The Dockyard Ports Regulation Act 1865 (28 & 29 Vict, c. 125; An Act for the Regulation of Dockyard Ports) was a UK act of parliament, which gained royal assent on 6 July 1865. It applied to "any port, harbour, haven, roadstead, sound, channel, creek, bay, or navigable river of the United Kingdom in, on, or near to which Her Majesty now or at any time hereafter has any dock, dockyard, steam factory yard, victualling yard, arsenal, wharf, or mooring" (Section 1), though it also reserved the monarch the right to define by Orders in Council the limits of a dockyard port for the Act's purposes (Section 3).

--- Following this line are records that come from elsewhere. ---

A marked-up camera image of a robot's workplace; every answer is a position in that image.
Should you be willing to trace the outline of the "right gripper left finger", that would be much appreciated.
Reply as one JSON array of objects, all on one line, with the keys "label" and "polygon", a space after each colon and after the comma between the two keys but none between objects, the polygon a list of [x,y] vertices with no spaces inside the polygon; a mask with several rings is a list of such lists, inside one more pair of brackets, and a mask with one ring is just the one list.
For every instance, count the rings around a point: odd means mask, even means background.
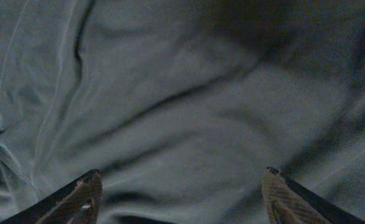
[{"label": "right gripper left finger", "polygon": [[0,224],[95,224],[102,190],[101,172],[93,169]]}]

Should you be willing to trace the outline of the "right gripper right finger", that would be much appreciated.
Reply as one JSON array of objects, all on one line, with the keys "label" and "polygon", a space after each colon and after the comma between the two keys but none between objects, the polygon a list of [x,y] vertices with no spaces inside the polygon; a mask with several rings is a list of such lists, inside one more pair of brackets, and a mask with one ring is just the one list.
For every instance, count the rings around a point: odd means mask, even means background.
[{"label": "right gripper right finger", "polygon": [[271,224],[365,224],[273,167],[264,171],[261,192]]}]

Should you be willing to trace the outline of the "black polo shirt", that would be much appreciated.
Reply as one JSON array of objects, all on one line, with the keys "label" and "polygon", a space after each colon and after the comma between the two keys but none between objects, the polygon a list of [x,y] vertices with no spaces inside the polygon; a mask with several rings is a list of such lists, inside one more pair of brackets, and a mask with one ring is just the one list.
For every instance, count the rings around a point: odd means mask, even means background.
[{"label": "black polo shirt", "polygon": [[98,169],[100,223],[267,223],[267,167],[365,220],[365,1],[0,0],[0,222]]}]

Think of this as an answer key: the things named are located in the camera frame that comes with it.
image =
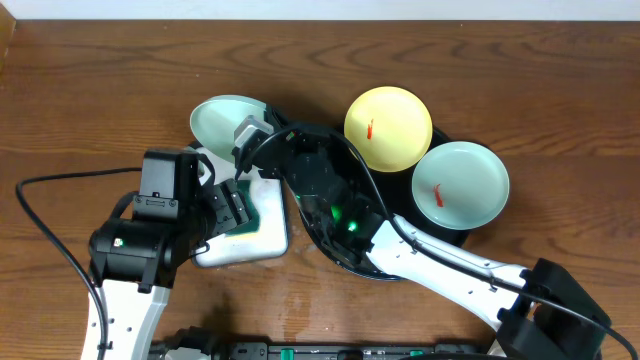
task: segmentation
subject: green object
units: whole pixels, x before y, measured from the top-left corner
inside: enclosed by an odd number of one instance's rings
[[[280,351],[280,360],[293,360],[293,349],[282,349]]]
[[[333,220],[336,222],[340,221],[340,218],[342,217],[342,209],[339,206],[332,206],[331,215],[333,215]]]
[[[251,201],[251,195],[249,195],[249,187],[251,186],[250,180],[240,180],[238,181],[238,192],[241,193],[244,197],[244,201],[247,204],[247,212],[251,217],[246,224],[242,224],[237,228],[227,232],[227,235],[241,235],[252,232],[257,232],[260,228],[260,214],[256,207],[253,205]]]

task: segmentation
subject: green light
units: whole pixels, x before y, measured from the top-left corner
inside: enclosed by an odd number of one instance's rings
[[[342,209],[339,206],[332,206],[331,215],[333,215],[333,220],[336,222],[340,221],[340,218],[342,217]]]

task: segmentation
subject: light blue plate
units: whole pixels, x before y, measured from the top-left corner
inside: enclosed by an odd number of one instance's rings
[[[509,197],[509,175],[484,146],[455,141],[427,152],[411,180],[422,213],[448,229],[482,226],[502,211]]]

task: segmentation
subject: white wall
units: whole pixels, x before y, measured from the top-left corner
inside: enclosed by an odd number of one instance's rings
[[[18,19],[640,20],[640,0],[0,0]]]

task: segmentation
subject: black tray
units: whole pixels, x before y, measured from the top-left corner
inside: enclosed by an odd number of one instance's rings
[[[451,139],[445,133],[440,131],[440,129],[434,126],[433,137],[431,139],[429,150],[448,142],[451,142]],[[458,247],[462,246],[462,244],[464,244],[467,237],[469,236],[471,230],[451,230],[437,225],[427,219],[416,205],[415,201],[413,200],[413,195],[411,194],[411,178],[413,176],[413,171],[415,170],[415,168],[416,165],[406,170],[395,173],[383,173],[374,170],[370,171],[371,176],[376,182],[378,191],[380,191],[382,199],[384,200],[385,205],[387,206],[389,211],[394,214],[403,216],[409,223],[431,236],[434,236],[442,241],[448,242],[449,244]],[[403,280],[403,278],[399,276],[389,275],[382,271],[372,271],[370,269],[357,267],[352,268],[346,264],[343,264],[340,260],[335,258],[335,256],[333,256],[333,254],[328,249],[322,246],[321,240],[314,235],[314,232],[309,231],[304,218],[302,218],[302,223],[304,224],[307,233],[311,237],[311,240],[322,251],[322,253],[345,270],[370,279],[389,281]]]

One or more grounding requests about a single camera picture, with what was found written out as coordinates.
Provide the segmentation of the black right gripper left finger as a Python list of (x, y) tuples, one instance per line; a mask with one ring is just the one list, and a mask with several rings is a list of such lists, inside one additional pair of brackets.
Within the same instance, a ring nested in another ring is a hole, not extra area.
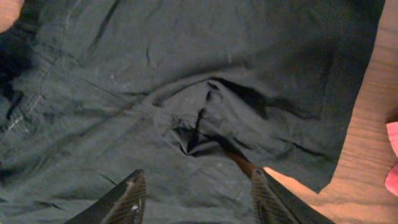
[(145, 205), (146, 180), (138, 169), (65, 224), (142, 224)]

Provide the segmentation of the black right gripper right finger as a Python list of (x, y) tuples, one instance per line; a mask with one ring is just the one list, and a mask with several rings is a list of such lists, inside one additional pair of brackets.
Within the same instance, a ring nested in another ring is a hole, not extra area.
[(251, 176), (257, 224), (333, 224), (262, 169)]

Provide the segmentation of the black shorts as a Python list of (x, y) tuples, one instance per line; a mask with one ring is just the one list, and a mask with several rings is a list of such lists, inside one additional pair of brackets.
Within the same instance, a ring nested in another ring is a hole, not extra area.
[(145, 223), (252, 223), (227, 151), (320, 192), (383, 7), (26, 1), (1, 34), (1, 222), (64, 223), (142, 169)]

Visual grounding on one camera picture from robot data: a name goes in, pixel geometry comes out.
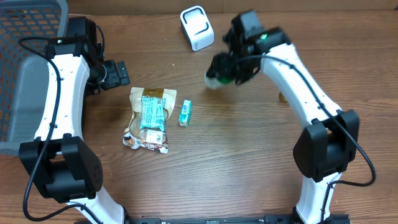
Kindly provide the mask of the green lid white jar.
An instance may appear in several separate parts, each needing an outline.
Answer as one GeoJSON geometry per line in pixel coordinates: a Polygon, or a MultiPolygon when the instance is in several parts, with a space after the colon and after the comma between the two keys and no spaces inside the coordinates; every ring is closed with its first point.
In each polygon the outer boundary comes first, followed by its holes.
{"type": "Polygon", "coordinates": [[[208,89],[217,90],[223,88],[226,85],[229,85],[231,81],[221,82],[216,78],[210,78],[208,76],[204,76],[205,85],[208,89]]]}

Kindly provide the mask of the brown snack packet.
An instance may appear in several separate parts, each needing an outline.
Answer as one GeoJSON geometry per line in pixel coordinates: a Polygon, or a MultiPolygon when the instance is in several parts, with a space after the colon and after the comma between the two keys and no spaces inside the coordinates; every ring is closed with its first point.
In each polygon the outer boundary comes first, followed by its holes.
{"type": "MultiPolygon", "coordinates": [[[[172,112],[174,110],[177,91],[166,88],[150,89],[142,87],[133,87],[131,88],[129,95],[129,100],[132,109],[132,116],[128,124],[128,127],[124,131],[124,135],[127,132],[130,132],[132,135],[138,136],[140,130],[143,130],[139,128],[141,123],[141,115],[142,115],[142,103],[141,103],[142,96],[151,96],[151,97],[165,99],[165,106],[164,106],[165,130],[163,132],[166,132],[166,122],[171,117],[172,112]]],[[[145,128],[145,129],[160,131],[159,129],[155,128],[145,128]]]]}

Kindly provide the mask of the yellow oil bottle silver cap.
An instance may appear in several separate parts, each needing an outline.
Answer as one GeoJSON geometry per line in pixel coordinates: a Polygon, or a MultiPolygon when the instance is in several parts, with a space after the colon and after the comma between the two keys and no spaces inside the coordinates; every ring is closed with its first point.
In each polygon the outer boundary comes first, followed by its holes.
{"type": "Polygon", "coordinates": [[[278,98],[279,98],[279,101],[280,101],[281,103],[286,103],[286,104],[288,104],[288,100],[287,100],[286,97],[282,94],[281,91],[279,92],[278,98]]]}

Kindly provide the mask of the teal snack packet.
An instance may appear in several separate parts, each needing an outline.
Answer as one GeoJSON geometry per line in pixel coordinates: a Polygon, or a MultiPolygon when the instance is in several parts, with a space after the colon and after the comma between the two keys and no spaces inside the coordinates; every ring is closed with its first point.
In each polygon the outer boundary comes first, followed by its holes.
{"type": "Polygon", "coordinates": [[[165,130],[164,106],[165,99],[151,96],[142,96],[142,115],[140,129],[155,128],[165,130]]]}

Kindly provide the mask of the green white Kleenex tissue pack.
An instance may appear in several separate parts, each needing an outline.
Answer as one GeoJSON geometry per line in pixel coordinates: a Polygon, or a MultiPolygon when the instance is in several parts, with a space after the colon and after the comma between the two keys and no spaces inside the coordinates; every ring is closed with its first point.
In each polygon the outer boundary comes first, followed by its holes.
{"type": "Polygon", "coordinates": [[[182,104],[182,109],[179,116],[179,125],[182,127],[187,127],[190,123],[192,116],[192,102],[190,100],[184,100],[182,104]]]}

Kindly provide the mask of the white labelled snack packet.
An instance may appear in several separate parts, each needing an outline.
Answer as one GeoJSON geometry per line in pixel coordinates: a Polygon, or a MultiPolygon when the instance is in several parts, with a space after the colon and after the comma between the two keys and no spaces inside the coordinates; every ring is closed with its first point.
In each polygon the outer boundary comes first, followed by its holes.
{"type": "Polygon", "coordinates": [[[151,129],[140,130],[138,136],[127,132],[123,136],[123,144],[129,146],[131,149],[146,148],[161,154],[169,152],[167,133],[151,129]]]}

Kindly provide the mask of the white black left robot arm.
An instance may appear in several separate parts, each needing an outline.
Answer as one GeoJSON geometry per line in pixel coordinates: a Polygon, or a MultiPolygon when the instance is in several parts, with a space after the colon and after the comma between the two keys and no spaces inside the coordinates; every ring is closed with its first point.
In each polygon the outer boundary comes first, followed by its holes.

It inaugurated the post of a Queen's Harbour Master for each "Dockyard Port", to be appointed by the Admiralty to oversee the Act's execution and to protect that port in general (Section 4), with powers to unmoor and search vessels and to remove wrecks (Sections 11–16), as well as setting out his involvement in legal actions (Section 24). It also gave justices of the peace jurisdiction over vessels passing by the shore of their jurisdiction (Section 22).

It made it lawful for the monarch in council via Orders in Council to regulate and impose penalties for matters within such "Dockyard Ports", such as mooring for naval ships, loading and unloading gunpowder, using combustible materials like tar, imposing a speed limit on steam vessels in certain areas, having one person aboard every ship at all times and carrying lights and signals (Sections 5–7). Any such Orders in Council were to be put before Parliament within 30 days of being agreed (Section 26; repealed by the Statute Law (Repeals) Act 1986) and made available publicly by the Admiralty (Sections 8–9). It also set out the operation of the penalties imposed by such Orders in Council (Sections 17–21).